===== PROVIDED MATERIAL =====

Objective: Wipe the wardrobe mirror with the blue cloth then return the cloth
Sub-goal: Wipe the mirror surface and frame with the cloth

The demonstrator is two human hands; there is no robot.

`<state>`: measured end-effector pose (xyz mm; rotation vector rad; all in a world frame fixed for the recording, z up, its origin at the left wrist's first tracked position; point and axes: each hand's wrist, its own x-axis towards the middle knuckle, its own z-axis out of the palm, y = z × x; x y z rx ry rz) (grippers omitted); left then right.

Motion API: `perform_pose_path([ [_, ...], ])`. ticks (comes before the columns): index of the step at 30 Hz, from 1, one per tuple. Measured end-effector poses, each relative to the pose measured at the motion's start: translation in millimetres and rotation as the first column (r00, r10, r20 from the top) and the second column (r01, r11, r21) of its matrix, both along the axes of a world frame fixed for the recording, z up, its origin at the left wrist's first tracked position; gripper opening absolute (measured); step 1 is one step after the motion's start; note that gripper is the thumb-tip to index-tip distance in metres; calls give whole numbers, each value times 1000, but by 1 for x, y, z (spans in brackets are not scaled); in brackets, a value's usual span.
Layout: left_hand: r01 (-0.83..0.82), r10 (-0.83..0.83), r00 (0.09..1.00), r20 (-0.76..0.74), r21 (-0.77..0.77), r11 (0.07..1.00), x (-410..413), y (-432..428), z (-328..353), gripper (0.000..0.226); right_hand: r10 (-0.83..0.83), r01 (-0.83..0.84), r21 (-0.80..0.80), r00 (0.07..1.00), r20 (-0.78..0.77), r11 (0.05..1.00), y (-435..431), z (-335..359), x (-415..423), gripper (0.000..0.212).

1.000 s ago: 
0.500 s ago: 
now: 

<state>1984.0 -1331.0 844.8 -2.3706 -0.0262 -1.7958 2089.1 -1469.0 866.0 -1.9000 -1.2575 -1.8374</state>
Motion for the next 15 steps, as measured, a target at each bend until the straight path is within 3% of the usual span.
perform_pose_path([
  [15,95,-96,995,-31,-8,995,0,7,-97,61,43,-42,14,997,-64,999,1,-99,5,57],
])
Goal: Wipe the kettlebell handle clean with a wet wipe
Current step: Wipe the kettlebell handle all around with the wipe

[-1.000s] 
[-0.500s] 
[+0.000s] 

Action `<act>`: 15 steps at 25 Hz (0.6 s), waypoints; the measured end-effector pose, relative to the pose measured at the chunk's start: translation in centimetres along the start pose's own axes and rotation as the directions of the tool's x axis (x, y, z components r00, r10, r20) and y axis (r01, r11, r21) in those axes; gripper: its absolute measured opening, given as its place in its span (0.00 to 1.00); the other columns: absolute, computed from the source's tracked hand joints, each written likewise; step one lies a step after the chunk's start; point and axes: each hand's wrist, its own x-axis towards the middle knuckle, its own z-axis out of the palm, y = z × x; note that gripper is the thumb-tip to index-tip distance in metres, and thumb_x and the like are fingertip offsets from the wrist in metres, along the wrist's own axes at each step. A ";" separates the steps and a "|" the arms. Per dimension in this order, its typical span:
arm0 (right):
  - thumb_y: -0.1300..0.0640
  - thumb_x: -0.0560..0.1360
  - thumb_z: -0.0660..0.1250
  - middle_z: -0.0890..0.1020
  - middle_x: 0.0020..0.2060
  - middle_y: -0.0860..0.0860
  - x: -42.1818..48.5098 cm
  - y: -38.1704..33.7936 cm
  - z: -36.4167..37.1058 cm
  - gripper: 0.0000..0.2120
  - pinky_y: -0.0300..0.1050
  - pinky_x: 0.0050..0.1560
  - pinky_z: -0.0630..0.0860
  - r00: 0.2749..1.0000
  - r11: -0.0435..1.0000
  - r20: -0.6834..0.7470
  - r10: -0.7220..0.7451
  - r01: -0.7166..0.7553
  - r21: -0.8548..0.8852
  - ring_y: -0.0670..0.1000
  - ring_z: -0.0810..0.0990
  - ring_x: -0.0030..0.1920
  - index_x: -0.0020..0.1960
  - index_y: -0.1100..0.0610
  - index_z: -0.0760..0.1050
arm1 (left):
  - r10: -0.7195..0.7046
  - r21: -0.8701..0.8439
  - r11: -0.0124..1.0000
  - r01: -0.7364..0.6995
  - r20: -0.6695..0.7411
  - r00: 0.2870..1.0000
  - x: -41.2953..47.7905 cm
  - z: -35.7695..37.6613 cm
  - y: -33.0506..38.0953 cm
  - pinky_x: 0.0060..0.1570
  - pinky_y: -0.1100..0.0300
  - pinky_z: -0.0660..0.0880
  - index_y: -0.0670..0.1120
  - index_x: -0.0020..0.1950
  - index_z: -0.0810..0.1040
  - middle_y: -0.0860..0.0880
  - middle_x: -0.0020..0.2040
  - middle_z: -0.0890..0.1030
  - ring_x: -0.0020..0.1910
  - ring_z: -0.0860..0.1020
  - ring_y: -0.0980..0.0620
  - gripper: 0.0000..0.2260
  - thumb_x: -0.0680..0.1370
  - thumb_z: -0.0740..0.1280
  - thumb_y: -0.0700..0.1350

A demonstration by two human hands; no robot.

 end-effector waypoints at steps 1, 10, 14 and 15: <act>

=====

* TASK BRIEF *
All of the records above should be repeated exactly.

* THE ANSWER *
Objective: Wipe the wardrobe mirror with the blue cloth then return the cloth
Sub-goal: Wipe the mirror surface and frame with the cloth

The demonstrator is two human hands; there is no robot.

`<state>`: measured end-effector pose (xyz mm; rotation vector rad; all in a world frame fixed for the recording, z up, its origin at the left wrist's first tracked position; point and axes: each hand's wrist, its own x-axis towards the middle knuckle, its own z-axis out of the palm, y = z × x; x y z rx ry rz) (grippers omitted); left then right.

Motion API: `perform_pose_path([ [_, ...], ])`. ticks (comes before the columns): index of the step at 30 Hz, from 1, one per tuple. Measured end-effector poses, each relative to the pose measured at the motion's start: translation in millimetres and rotation as the first column (r00, r10, r20 from the top) and the second column (r01, r11, r21) of its matrix, both along the axes of a world frame fixed for the recording, z up, its origin at the left wrist's first tracked position; gripper opening absolute (measured); step 1 is one step after the motion's start; note that gripper is the thumb-tip to index-tip distance in metres; calls give whole numbers, each value times 1000, but by 1 for x, y, z (spans in brackets are not scaled); in brackets, a value's usual span.
Layout: left_hand: r01 (-0.83..0.82), r10 (-0.83..0.83), r00 (0.09..1.00), r20 (-0.76..0.74), r21 (-0.77..0.77), r11 (0.07..1.00), x (-410..413), y (-432..428), z (-328..353), gripper (0.000..0.226); right_hand: r10 (-0.83..0.83), r01 (-0.83..0.84), r21 (-0.80..0.80), r00 (0.07..1.00), r20 (-0.78..0.77), r11 (0.05..1.00), y (-435..431), z (-335..359), x (-415..423), gripper (0.000..0.212).

1.000 s ago: 
0.500 s ago: 
now: 

<state>1984.0 -1331.0 844.8 -2.3706 -0.0262 -1.7958 2089.1 -1469.0 866.0 -1.9000 -1.2575 -1.8374</state>
Motion for the next 15 steps, as measured, a target at each bend until the straight path is within 3% of the usual span.
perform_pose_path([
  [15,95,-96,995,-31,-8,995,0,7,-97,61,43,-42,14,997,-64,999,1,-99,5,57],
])
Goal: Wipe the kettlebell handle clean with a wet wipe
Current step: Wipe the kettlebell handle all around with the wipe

[-1.000s] 
[-0.500s] 
[+0.000s] 

Action `<act>`: 15 steps at 25 Hz (0.6 s), waypoints; the measured end-effector pose, relative to the pose measured at the chunk's start: translation in centimetres along the start pose's own axes and rotation as the directions of the tool's x axis (x, y, z components r00, r10, r20) and y axis (r01, r11, r21) in those axes; gripper: its absolute measured opening, given as its place in its span (0.00 to 1.00); the other columns: absolute, computed from the source's tracked hand joints, each written likewise; step one lies a step after the chunk's start; point and axes: each hand's wrist, its own x-axis towards the middle knuckle, its own z-axis out of the palm, y = z × x; note that gripper is the thumb-tip to index-tip distance in metres, and thumb_x and the like are fingertip offsets from the wrist in metres, along the wrist's own axes at each step. A ";" separates the steps and a "|" the arms. Per dimension in this order, its typical span:
arm0 (right):
  - thumb_y: -0.1300..0.0640
  - thumb_x: -0.0560..0.1360
  - thumb_z: -0.0660..0.1250
  - middle_z: -0.0890..0.1020
  - middle_x: 0.0020..0.2060
  - middle_y: -0.0860..0.0860
  - x: -42.1818..48.5098 cm
  - y: -38.1704..33.7936 cm
  - z: -36.4167..37.1058 cm
  - gripper: 0.0000..0.2120
  - pinky_y: -0.0300..0.1050
  - pinky_x: 0.0050..0.1560
  - pinky_z: -0.0630..0.0860
  - r00: 0.2749..1.0000
  - r11: -0.0435..1.0000
  - r20: -0.6834..0.7470
  - r10: -0.7220..0.7451
  - r01: -0.7166..0.7553
  - r21: -0.8548..0.8852
  - ring_y: -0.0670..0.1000
  - ring_z: -0.0810..0.0990
  - ring_x: -0.0030..0.1920
  - index_x: -0.0020..0.1960
  - index_y: -0.1100..0.0610
  - index_z: -0.0760..0.1050
arm1 (left):
  - r10: -0.7195..0.7046
  - r21: -0.8701..0.8439
  - r11: -0.0124..1.0000
  - r01: -0.7364..0.6995
  - r20: -0.6695..0.7411
  - r00: 0.2870..1.0000
  - x: -41.2953..47.7905 cm
  - z: -35.7695..37.6613 cm
  - y: -33.0506..38.0953 cm
  - pinky_x: 0.0060..0.1570
  - pinky_y: -0.1100..0.0300
  - pinky_z: -0.0660..0.0880
  - index_y: -0.0670..0.1120
  - index_x: -0.0020..0.1950
  - index_z: -0.0810..0.1040
  - middle_y: -0.0860..0.0880
  - middle_x: -0.0020..0.2040
  - middle_z: -0.0890..0.1030
  - ring_x: -0.0020..0.1910
  - ring_z: -0.0860..0.1020
  - ring_y: -0.0980..0.0620
  - gripper: 0.0000..0.2260
  - thumb_x: -0.0680..0.1370
  - thumb_z: -0.0740..0.1280
  - thumb_y: -0.0700..0.1350

A demonstration by two human hands; no robot.

 end-effector waypoints at steps 1, 10, 14 and 15: <act>

The required output has been supplied.